## DIRECTIONS
Skip the pictures. Transcribe the rest of the data below without changing a word.

-*-*-

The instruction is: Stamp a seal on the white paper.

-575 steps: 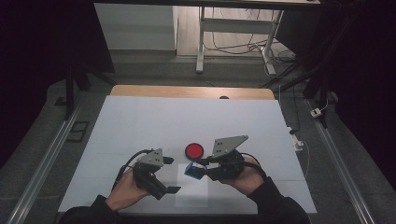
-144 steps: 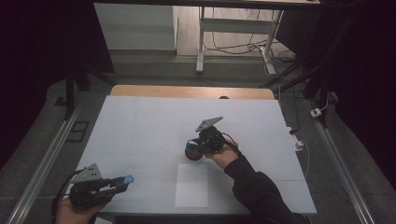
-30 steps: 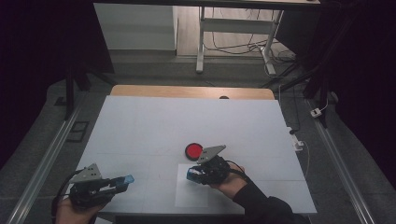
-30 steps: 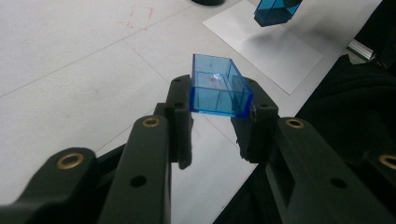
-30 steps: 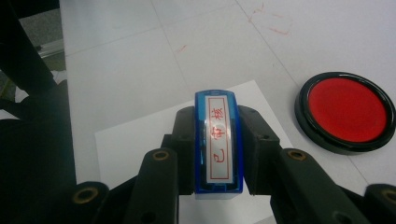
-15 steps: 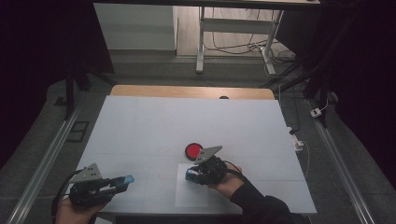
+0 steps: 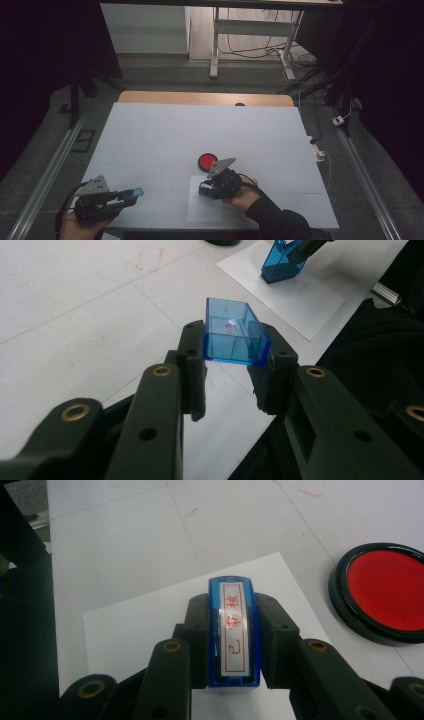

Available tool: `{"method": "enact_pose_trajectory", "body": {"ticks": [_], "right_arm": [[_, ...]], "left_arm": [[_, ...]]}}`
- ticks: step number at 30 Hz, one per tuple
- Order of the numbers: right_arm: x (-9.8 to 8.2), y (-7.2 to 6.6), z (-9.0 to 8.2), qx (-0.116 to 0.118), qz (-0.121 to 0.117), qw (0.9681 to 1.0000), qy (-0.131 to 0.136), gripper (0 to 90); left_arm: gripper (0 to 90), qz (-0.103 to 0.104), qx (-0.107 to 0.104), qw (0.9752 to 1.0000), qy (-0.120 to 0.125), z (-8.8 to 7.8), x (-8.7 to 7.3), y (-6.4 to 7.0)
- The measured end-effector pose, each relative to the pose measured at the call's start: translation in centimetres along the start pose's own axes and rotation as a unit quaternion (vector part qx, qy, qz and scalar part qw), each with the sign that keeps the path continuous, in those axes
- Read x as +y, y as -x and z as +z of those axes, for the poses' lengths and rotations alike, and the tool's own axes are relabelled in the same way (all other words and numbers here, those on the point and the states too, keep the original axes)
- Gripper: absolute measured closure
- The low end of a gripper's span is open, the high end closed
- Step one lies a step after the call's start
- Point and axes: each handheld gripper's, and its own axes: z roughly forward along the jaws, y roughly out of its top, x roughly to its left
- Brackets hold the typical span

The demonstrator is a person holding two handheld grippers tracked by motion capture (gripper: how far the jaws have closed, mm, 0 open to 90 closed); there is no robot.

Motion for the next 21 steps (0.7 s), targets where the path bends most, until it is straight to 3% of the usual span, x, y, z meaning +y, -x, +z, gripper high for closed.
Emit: {"method": "enact_pose_trajectory", "body": {"ticks": [11, 16, 21], "right_arm": [[-0.6, 0.7, 0.0, 0.019, 0.022, 0.9995, 0.014, 69.8], [-0.8, 1.3, 0.1, 0.04, 0.052, 0.9975, 0.026, 69.9], [-0.9, 1.5, 0.2, 0.044, 0.055, 0.9971, 0.028, 70.0]], "left_arm": [[68.6, 0.001, 0.001, 1.0, -0.002, 0.0, 0.0, 0.0], [68.6, 0.001, 0.001, 1.0, -0.002, 0.0, 0.0, 0.0], [68.6, 0.001, 0.002, 1.0, -0.002, 0.0, 0.0, 0.0]]}}
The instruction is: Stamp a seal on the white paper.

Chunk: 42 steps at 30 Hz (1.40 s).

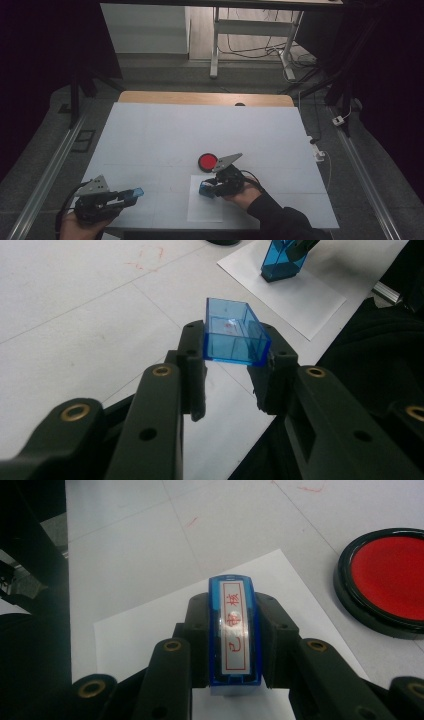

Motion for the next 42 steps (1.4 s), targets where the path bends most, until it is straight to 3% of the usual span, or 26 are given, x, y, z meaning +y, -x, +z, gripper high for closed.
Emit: {"method": "enact_pose_trajectory", "body": {"ticks": [7, 19, 23, 35, 42], "right_arm": [[0.2, -1.0, 0.1, -0.03, -0.037, 0.9988, -0.014, 70.1], [0.2, -2.4, 0.3, -0.063, -0.075, 0.995, -0.017, 70.1], [0.2, -2.3, 0.3, -0.062, -0.072, 0.9953, -0.016, 70.1], [-0.1, -0.9, 0.1, -0.024, -0.022, 0.9995, -0.001, 70.0], [0.0, -1.2, 0.1, -0.031, -0.028, 0.9991, -0.004, 69.7]], "left_arm": [[68.6, 0.0, 0.0, 1.0, 0.0, 0.0, 0.0, 0.0], [68.6, 0.0, 0.0, 1.0, -0.001, 0.1, 0.0, 0.0], [68.6, 0.001, 0.0, 1.0, -0.001, 0.1, 0.1, 0.0], [68.6, 0.001, -0.001, 1.0, -0.001, 0.1, 0.0, 0.0], [68.6, 0.0, 0.0, 1.0, -0.001, 0.1, 0.0, 0.0]]}}
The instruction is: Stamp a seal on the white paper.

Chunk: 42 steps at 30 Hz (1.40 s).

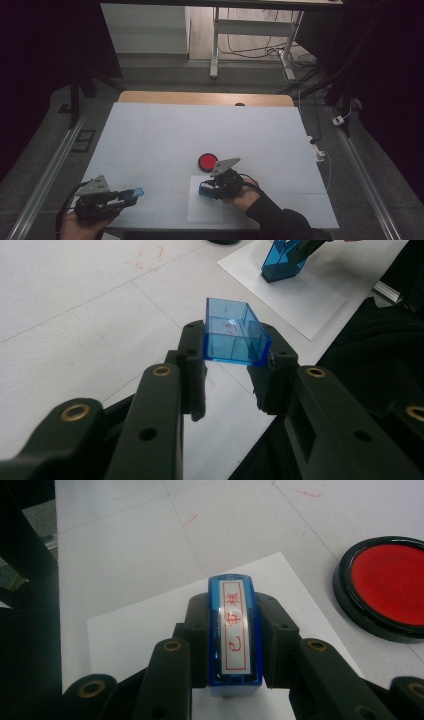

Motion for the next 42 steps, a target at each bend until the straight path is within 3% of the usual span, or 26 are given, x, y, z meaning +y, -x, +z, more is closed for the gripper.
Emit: {"method": "enact_pose_trajectory", "body": {"ticks": [17, 42], "right_arm": [[0.3, -0.1, -0.1, -0.003, -0.017, 0.9998, -0.008, 69.4], [1.6, -0.2, -2.1, -0.006, -0.008, 0.9996, 0.025, 69.4]], "left_arm": [[68.6, 0.0, -0.001, 1.0, 0.001, 0.0, 0.0, 0.0], [68.5, 0.001, -0.002, 1.0, 0.002, 0.0, 0.0, 0.0]]}}
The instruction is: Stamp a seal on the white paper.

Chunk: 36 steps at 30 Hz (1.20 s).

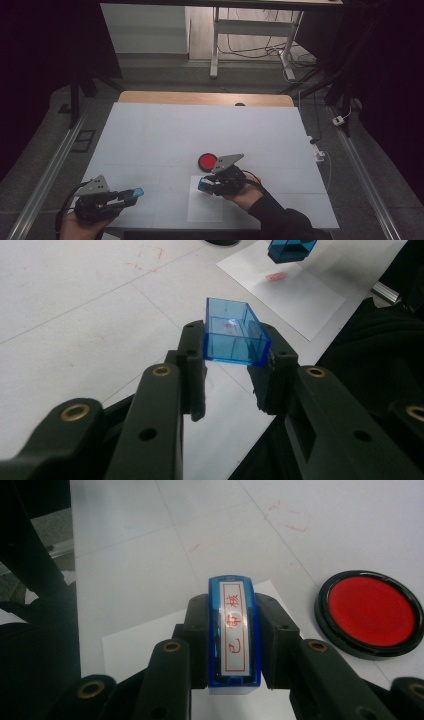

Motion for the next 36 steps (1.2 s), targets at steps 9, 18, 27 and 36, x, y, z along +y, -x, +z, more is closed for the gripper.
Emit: {"method": "enact_pose_trajectory", "body": {"ticks": [9, 18, 27, 36], "right_arm": [[0.6, -0.1, -1.0, -0.003, -0.005, 0.9999, 0.016, 69.4], [1.0, -0.2, -1.9, -0.007, -0.006, 0.9995, 0.03, 69.4], [1.5, -0.3, -2.8, -0.006, -0.008, 0.999, 0.044, 69.4], [1.9, -0.6, -3.6, -0.005, -0.011, 0.9984, 0.054, 69.5]], "left_arm": [[68.5, 0.001, 0.0, 1.0, 0.0, 0.0, 0.0, 0.0], [68.6, 0.0, -0.001, 1.0, 0.001, 0.0, 0.0, 0.0], [68.6, 0.0, -0.003, 1.0, 0.002, 0.0, 0.0, 0.0], [68.6, 0.0, -0.004, 1.0, 0.002, 0.0, 0.0, 0.0]]}}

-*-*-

## YOUR SOLUTION
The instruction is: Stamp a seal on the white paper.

-575 steps: 
-144 steps: 
-30 steps: 
-30 steps: 
-30 steps: 
-15 steps: 
+0 steps: 

Available tool: `{"method": "enact_pose_trajectory", "body": {"ticks": [_], "right_arm": [[_, ...]], "left_arm": [[_, ...]]}}`
- ticks: step number at 30 Hz, one per tuple
- Order of the numbers: right_arm: x (-9.8 to 8.2), y (-7.2 to 6.6), z (-9.0 to 8.2), qx (-0.116 to 0.118), qz (-0.121 to 0.117), qw (0.9681 to 1.0000), qy (-0.131 to 0.136), gripper (0 to 90); left_arm: gripper (0 to 90), qz (-0.103 to 0.104), qx (-0.107 to 0.104), qw (0.9752 to 1.0000), qy (-0.120 to 0.125), z (-8.8 to 7.8), x (-8.7 to 7.3), y (-6.4 to 7.0)
- The measured end-effector pose, each relative to the pose measured at the call's start: translation in centimetres along the start pose's own axes and rotation as a unit quaternion (vector part qx, qy, qz and scalar part qw), each with the sign that keeps the path continuous, in those axes
- Read x as +y, y as -x and z as +z of those axes, for the poses' lengths and rotations alike, and the tool's own axes are relabelled in the same way (all other words and numbers here, those on the point and the states too, keep the original axes)
- Gripper: absolute measured closure
- The low end of a gripper's span is open, the high end closed
- Step one lies a step after the call's start
- Point and axes: each handheld gripper's, and its own axes: z roughly forward along the jaws, y roughly out of its top, x roughly to its left
- Brackets hold the typical span

The demonstrator is a person holding two handheld grippers tracked by motion capture (gripper: how far the jaws have closed, mm, 0 open to 90 closed); there is no robot.

Motion for the next 21 steps (0.7 s), targets where the path bends most, until it is straight to 3% of the usual span, x, y, z meaning +y, -x, +z, gripper high for closed.
Emit: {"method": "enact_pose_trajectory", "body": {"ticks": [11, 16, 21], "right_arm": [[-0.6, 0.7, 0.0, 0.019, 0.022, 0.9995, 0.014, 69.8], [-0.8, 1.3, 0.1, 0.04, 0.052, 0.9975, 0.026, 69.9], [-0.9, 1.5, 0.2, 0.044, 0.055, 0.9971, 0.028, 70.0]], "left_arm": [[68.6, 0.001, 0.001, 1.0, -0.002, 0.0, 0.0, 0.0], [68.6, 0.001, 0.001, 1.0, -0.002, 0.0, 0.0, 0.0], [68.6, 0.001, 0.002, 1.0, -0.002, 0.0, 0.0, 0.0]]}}
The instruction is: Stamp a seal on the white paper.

Chunk: 42 steps at 30 Hz (1.40 s).


Motion for the next 42 steps (1.4 s), targets where the path bends most, until it is straight to 3% of the usual span, or 26 are given, x, y, z meaning +y, -x, +z, gripper high for closed.
Emit: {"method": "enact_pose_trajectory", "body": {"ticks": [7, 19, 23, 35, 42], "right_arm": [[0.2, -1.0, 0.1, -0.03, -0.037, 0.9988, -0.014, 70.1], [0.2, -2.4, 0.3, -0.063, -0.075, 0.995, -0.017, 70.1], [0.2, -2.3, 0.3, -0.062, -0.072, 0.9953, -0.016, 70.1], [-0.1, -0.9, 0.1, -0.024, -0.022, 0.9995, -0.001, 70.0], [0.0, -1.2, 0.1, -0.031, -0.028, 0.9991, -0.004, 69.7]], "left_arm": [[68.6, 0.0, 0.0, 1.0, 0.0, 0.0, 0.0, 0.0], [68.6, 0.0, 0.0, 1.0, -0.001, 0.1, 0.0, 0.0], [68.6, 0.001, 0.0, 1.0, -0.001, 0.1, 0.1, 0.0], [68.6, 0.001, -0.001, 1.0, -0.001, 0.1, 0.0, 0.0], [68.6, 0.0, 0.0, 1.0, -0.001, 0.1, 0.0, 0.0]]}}
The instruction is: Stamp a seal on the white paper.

Chunk: 42 steps at 30 Hz (1.40 s).


Motion for the next 42 steps, a target at each bend until the straight path is within 3% of the usual span, or 26 are given, x, y, z meaning +y, -x, +z, more is closed for the gripper.
Emit: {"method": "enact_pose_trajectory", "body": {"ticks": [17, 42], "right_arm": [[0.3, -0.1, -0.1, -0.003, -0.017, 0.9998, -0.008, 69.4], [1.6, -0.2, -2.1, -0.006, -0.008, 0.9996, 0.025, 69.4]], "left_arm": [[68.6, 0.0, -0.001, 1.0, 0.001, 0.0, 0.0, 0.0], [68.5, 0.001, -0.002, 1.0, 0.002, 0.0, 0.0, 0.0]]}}
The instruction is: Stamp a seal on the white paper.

Chunk: 36 steps at 30 Hz (1.20 s).


Motion for the next 36 steps (1.2 s), targets at steps 9, 18, 27 and 36, x, y, z along +y, -x, +z, more is closed for the gripper.
Emit: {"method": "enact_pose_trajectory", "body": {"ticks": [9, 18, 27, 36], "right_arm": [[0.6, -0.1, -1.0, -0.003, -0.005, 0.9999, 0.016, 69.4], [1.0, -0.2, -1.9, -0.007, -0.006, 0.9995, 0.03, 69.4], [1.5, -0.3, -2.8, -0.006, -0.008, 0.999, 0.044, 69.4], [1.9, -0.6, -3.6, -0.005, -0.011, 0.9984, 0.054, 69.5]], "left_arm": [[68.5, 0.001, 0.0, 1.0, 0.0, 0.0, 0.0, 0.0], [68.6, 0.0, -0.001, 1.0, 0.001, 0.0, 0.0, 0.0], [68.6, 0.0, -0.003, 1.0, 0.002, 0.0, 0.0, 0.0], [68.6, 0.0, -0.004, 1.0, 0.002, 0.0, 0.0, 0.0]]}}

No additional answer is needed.